New Year Inspiration

Today I got some bad news: I have osteomyelitis. It’s basically an infection of the bone. It leads to some fairly bad things, left untreated. Treatment in this case is either amputation and hardcore IV antibiotics or treatment by an infectious disease doctor. My doc is African, which is a total relief since as everyone knows Africa is the infectious disease capital of 2014 and the continent looks like it may re-up for another year. As usual, aside from my son, my family was utterly supportive and loving. And I want them to know that I appreciate the chance to inject some irony before I am injected with whatever Kenyan lion juice they are going to hit me with. Anyhow, I was pretty upset for an hour or two, and then this totally beautiful film by director Julian Schnabel comes on. It wasn’t a new film: it’s as old as the millenium. It was called Before Night Falls and is about the life of Cuban writer Reinaldo Arenas (played by Javier Bardem).
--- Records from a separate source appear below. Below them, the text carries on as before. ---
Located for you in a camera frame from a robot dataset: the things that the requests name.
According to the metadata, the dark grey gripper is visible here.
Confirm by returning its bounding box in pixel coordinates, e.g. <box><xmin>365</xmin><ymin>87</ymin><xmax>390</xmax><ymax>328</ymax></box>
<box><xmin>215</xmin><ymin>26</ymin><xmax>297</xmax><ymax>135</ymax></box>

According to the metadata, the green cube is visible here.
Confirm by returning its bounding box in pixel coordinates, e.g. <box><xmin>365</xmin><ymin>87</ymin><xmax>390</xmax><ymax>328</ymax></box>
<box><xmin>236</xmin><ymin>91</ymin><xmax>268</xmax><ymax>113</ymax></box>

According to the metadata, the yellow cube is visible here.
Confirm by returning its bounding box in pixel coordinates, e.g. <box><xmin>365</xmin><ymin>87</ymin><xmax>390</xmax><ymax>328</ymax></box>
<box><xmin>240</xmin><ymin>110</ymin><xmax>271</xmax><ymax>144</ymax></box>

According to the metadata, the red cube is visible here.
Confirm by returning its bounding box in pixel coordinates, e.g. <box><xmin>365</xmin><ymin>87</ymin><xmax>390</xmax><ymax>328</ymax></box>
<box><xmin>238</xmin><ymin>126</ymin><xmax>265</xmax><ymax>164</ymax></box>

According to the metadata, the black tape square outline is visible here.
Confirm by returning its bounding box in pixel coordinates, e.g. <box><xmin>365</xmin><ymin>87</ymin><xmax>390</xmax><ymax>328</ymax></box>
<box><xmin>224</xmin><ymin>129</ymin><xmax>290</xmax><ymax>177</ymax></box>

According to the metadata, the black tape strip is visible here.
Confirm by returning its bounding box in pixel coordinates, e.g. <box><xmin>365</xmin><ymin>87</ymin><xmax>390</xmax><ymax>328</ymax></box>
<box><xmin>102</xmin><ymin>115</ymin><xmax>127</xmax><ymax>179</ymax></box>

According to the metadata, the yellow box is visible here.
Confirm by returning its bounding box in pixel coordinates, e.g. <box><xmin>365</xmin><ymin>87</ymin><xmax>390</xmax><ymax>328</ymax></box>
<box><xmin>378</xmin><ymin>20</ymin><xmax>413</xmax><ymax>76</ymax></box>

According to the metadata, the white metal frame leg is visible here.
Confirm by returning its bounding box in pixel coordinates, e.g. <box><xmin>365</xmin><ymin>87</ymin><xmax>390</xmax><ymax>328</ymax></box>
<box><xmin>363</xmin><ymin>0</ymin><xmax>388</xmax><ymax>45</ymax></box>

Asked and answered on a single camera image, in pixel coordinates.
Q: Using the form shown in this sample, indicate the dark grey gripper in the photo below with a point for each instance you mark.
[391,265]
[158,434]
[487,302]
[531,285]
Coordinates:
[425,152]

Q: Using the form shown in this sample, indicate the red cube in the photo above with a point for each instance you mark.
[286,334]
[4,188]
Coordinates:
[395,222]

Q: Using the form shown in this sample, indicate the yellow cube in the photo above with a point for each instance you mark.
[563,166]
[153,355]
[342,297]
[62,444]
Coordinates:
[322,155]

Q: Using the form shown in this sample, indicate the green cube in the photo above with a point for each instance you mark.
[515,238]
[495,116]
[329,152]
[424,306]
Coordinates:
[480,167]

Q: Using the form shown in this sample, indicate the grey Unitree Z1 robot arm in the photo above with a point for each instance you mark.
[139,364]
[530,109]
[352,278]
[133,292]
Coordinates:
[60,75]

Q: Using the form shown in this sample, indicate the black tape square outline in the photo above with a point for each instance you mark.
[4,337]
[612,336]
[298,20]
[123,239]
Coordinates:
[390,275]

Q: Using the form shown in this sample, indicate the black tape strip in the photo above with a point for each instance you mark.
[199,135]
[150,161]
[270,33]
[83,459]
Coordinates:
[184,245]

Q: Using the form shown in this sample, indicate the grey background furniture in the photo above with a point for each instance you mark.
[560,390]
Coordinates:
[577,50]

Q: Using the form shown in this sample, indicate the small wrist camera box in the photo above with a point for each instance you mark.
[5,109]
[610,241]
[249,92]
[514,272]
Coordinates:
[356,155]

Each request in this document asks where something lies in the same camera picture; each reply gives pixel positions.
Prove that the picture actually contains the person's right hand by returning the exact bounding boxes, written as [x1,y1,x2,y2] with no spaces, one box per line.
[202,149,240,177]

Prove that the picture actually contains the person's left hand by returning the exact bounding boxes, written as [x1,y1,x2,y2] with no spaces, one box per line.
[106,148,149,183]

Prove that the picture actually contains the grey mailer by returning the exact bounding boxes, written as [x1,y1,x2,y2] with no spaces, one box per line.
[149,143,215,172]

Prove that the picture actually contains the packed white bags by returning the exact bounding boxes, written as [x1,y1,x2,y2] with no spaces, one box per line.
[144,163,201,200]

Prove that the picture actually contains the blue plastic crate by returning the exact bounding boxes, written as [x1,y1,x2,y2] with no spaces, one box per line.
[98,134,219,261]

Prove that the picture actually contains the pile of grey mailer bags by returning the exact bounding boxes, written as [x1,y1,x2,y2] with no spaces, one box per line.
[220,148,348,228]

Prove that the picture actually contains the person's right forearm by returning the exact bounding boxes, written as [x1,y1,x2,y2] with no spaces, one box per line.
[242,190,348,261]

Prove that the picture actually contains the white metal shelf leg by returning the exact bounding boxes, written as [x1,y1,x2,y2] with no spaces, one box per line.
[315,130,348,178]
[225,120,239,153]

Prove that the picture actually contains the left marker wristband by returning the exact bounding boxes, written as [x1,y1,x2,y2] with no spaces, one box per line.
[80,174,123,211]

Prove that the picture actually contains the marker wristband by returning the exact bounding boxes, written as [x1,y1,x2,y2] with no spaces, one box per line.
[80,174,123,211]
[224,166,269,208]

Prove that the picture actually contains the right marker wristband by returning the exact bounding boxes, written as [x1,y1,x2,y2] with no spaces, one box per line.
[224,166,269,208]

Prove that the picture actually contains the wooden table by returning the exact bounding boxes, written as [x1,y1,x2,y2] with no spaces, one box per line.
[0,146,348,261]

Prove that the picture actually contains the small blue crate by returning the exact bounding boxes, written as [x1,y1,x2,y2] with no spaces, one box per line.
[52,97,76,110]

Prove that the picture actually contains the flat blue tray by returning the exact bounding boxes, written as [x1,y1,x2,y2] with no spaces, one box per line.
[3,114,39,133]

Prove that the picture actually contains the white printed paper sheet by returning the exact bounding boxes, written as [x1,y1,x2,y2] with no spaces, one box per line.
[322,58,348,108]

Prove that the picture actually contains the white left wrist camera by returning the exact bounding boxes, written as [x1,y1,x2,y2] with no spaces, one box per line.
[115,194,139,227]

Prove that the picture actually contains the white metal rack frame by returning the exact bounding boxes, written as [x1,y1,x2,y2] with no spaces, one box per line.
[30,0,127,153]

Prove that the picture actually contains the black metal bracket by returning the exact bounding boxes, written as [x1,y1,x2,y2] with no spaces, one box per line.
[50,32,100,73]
So I’m watching this movie that is on one hand totally beautiful and captivating, and on the other repressive and dark. I realized what kind of hell this guy went through just to WRITE. Some of his novels were smuggled out of Cuba and published abroad, but the novel this movie was based on wasn’t released until after Arenas died in the 90’s. The point–if I have one–is not what the movie is “about”, or even that the cinematography was incredible, or that parts of it were hard to watch and relate to for me personally. I think the point is that this guy SUFFERED just to scrawl his words on cheap paper. Though I may suffer through this condition I find my life dumped into, I have in no way suffered to WRITE. Maybe I should take whatever suffering I am going through and channel it: sharpen it into a needle. Maybe that injection is my cure.